◆ EXERCISE OBJECTIVE
Line by line, restate the material exactly.

◆ DATA PROVIDED
★ ★ ★ ★ ★ ★ ★
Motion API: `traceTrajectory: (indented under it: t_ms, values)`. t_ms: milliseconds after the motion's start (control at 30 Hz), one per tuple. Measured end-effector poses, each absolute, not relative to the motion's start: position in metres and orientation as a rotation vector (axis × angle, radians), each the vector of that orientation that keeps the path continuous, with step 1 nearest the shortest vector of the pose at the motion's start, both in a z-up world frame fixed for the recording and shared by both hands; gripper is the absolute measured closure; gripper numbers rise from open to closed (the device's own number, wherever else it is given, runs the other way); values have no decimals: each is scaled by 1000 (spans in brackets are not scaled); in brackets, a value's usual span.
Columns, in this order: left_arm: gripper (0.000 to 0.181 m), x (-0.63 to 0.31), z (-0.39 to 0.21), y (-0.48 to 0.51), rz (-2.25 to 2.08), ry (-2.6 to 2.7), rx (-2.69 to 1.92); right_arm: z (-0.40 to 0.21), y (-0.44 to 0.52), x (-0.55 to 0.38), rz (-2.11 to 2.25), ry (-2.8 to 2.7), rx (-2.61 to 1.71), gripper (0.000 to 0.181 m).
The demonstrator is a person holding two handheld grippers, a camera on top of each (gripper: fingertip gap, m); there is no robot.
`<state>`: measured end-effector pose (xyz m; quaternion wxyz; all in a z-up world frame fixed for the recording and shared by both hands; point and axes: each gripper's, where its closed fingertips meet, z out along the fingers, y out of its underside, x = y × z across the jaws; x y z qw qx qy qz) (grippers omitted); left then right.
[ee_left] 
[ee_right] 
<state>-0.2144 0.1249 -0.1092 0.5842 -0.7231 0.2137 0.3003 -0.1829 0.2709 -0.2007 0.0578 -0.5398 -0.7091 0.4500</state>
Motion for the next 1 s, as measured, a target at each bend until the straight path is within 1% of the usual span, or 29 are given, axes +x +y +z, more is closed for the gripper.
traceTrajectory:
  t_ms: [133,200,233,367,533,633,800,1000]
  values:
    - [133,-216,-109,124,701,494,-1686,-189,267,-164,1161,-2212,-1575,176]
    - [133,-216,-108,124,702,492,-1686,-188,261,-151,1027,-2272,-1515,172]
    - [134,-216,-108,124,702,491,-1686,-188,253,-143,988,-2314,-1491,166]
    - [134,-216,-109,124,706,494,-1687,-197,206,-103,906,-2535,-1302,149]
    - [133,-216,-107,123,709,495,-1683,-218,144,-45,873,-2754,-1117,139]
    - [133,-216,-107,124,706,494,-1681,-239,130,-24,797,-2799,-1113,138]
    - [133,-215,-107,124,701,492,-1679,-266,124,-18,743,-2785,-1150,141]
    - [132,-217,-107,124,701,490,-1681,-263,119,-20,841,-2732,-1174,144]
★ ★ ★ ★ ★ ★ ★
◆ RESULT OF THE TASK
Motion API: `traceTrajectory: (indented under it: t_ms, values)`. t_ms: milliseconds after the motion's start (control at 30 Hz), one per tuple. Measured end-effector poses, each absolute, not relative to the motion's start: position in metres and orientation as a rotation vector (axis × angle, radians), each the vector of that orientation that keeps the path continuous, with step 1 nearest the shortest vector of the pose at the motion's start, both in a z-up world frame fixed for the recording and shared by both hands; gripper is the absolute measured closure; gripper numbers rise from open to closed (the device's own number, wherever else it is given, runs the other way); values have no decimals: each is scaled by 1000 (spans in brackets are not scaled); in brackets, a value's usual span.
Columns, in this order: left_arm: gripper (0.000 to 0.181 m), x (-0.63 to 0.31), z (-0.39 to 0.21), y (-0.48 to 0.51), rz (-2.25 to 2.08), ry (-2.6 to 2.7), rx (-2.69 to 1.92); right_arm: z (-0.40 to 0.21), y (-0.44 to 0.52), x (-0.55 to 0.38), rz (-2.11 to 2.25), ry (-2.8 to 2.7), rx (-2.61 to 1.71), gripper (0.000 to 0.181 m).
The demonstrator is a person holding two handheld grippers, a camera on top of each (gripper: fingertip gap, m); there is no robot.
`<state>`: measured end-effector pose (xyz m; quaternion wxyz; all in a z-up world frame fixed for the recording and shared by both hands; point and axes: each gripper's, where its closed fingertips meet, z out along the fingers, y out of its underside, x = y × z across the jaws; x y z qw qx qy qz) (grippers omitted); left then right.
[ee_left] 
[ee_right] 
<state>-0.2144 0.1249 -0.1092 0.5842 -0.7231 0.2137 0.3003 -0.1829 0.2709 -0.2007 0.0578 -0.5398 -0.7091 0.4500</state>
Motion for the next 1 s, as measured, a target at each bend until the straight path is within 1% of the usual span, or 29 are given, axes +x +y +z, more is closed for the gripper.
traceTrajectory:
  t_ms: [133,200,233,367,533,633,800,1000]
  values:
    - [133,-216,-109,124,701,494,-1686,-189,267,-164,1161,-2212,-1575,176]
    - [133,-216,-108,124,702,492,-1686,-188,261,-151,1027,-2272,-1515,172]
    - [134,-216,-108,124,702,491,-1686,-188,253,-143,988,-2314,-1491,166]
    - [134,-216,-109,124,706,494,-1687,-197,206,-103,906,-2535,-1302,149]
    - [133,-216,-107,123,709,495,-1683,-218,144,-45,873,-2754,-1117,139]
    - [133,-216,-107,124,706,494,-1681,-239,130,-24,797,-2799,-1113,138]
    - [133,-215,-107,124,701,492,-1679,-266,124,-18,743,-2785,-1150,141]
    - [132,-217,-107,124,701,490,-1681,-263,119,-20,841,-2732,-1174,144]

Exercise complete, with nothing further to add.